MailArchive v2 — Self-Hosted Gmail Archiving on Kubernetes

MailArchive v2 — Self-Hosted Gmail Archiving on Kubernetes
GitHub - jdtate101/MailArchive: A simple offline storage app for GMail on K8S, designed to archive you emails
A simple offline storage app for GMail on K8S, designed to archive you emails - jdtate101/MailArchive

Sync every Gmail label to .eml files on a persistent volume, search across the lot with full-text indexing, and export the whole archive whenever you need it — all from a three-pane web UI that feels like a real email client.


Google Takeout gives you a one-time dump. IMAP clients give you a live view but nothing persisted. MailArchive sits in between: it continuously syncs your Gmail to plain .eml files on a Kubernetes PVC, builds a searchable Whoosh index across everything, and wraps it in a three-pane web UI with virtual scrolling, attachment downloads, and bulk export. Your email lives on your own storage, in an open format, importable into any client.

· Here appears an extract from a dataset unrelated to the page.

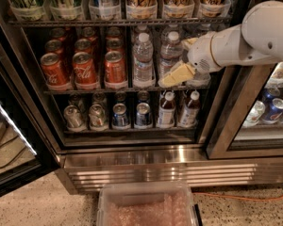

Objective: Pick water bottle from middle shelf of fridge

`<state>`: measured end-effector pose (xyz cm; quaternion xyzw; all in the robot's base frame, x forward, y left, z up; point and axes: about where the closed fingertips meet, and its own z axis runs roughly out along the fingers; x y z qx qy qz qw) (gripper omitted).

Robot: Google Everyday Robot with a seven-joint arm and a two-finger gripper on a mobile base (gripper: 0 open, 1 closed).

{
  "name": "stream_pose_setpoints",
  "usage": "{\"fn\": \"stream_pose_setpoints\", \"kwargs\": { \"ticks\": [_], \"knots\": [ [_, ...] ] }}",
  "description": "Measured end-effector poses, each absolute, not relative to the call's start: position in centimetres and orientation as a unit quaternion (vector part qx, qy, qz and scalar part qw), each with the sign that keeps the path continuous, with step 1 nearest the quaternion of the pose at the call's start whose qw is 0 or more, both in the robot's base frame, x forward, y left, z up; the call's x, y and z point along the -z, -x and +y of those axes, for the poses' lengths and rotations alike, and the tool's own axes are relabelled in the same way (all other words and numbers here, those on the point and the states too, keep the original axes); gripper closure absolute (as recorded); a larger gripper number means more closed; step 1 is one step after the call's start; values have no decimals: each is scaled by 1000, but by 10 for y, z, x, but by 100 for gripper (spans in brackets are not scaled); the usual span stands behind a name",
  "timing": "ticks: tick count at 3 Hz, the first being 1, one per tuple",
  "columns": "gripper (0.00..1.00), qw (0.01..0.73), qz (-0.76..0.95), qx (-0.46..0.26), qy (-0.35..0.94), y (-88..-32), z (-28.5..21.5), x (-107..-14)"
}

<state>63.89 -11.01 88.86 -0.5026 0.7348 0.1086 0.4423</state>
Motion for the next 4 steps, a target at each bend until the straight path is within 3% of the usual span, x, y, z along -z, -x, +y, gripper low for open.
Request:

Version 2 adds full-text search, attachment downloads, a persistent disk-backed header cache, and bulk zip export — the pieces that turn a sync daemon into something you'd actually use day-to-day.


How it works

The backend is a FastAPI app running an IMAP sync engine, a Whoosh indexer, and an APScheduler task that fires every 24 hours. The frontend is a React SPA served by nginx. Both run as separate deployments on Kubernetes, sharing a 50Gi PVC where everything lands: the .eml files, the search index, the sync state, the header caches, and any export zips in progress.

Browser
  │
  ▼
React SPA (nginx)
  │
  ▼
FastAPI backend
  ├── IMAP sync engine (incremental, per-folder)
  ├── Whoosh full-text index
  └── APScheduler (24-hour cycle)
  │
  ▼
PVC 50Gi (/mail/)
  ├── .sync_state.json
  ├── .index/               ← Whoosh index
  ├── INBOX/
  │     ├── .cache.json     ← persistent header cache
  │     └── *.eml
  ├── Work/
  └── Personal/

The three-pane layout gives you a folder list on the left, an email list top-right (with virtual scrolling for large folders), and the rendered email detail below. HTML emails render in a sandboxed iframe; plaintext falls back gracefully.


Sync behaviour

On first run, the backend detects no .sync_state.json and kicks off a full sync of all Gmail labels automatically. For large mailboxes this takes a while — watch the logs. After that, only emails with UIDs higher than the last seen UID per folder are fetched. Progress is saved after each folder completes, so a pod restart mid-sync doesn't lose work.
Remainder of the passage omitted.